#### Your assignment:
Report every line in the listing that contains the string "rendered".

#### Information shown:
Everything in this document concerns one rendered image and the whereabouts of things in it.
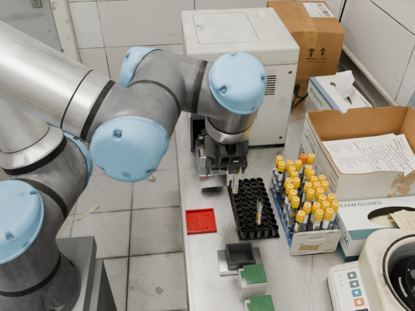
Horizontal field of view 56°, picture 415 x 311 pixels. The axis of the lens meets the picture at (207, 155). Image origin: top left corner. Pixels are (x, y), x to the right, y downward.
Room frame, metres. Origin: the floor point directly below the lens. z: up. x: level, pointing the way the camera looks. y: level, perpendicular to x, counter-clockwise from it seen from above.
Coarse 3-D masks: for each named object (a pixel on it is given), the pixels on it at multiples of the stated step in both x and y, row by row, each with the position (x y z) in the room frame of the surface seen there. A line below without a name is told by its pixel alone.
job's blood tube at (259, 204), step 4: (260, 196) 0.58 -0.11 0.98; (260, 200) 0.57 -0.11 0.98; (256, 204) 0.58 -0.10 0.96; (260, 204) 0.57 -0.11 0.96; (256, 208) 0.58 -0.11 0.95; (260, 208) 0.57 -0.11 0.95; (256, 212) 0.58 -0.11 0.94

...

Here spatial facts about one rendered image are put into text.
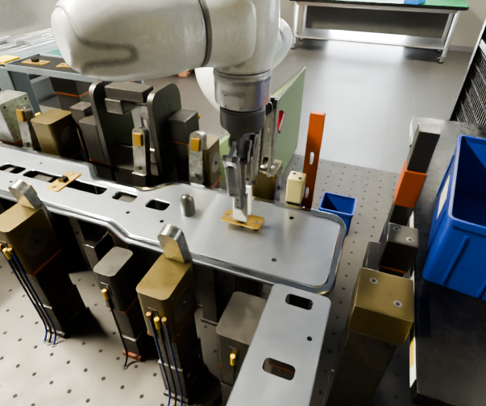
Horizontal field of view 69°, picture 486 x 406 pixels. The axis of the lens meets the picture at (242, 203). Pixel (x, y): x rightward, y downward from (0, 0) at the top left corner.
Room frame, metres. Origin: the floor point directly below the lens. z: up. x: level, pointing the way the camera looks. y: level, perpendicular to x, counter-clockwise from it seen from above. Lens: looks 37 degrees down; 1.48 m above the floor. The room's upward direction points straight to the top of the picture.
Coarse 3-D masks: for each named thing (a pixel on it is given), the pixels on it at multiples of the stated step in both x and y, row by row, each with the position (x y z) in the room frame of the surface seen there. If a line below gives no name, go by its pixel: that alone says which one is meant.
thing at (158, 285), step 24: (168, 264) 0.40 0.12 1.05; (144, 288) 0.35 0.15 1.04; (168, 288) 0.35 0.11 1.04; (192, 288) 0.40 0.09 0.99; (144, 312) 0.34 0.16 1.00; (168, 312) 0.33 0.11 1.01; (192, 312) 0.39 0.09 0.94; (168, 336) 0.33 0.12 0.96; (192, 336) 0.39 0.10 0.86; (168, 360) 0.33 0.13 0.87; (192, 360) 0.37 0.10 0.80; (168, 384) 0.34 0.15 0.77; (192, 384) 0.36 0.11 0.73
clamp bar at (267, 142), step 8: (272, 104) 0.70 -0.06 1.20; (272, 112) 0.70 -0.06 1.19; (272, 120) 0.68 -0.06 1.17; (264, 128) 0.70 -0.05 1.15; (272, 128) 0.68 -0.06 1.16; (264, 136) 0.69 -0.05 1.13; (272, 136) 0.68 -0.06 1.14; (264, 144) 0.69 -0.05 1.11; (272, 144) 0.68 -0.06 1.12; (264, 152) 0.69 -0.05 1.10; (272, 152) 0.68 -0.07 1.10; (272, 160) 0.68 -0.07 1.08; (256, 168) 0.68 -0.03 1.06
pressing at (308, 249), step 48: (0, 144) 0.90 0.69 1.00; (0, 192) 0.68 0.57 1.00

#### Solved exercise:
Everything in this document concerns one rendered image and the whereabouts of things in it.
Here spatial facts about one rendered image are put into text.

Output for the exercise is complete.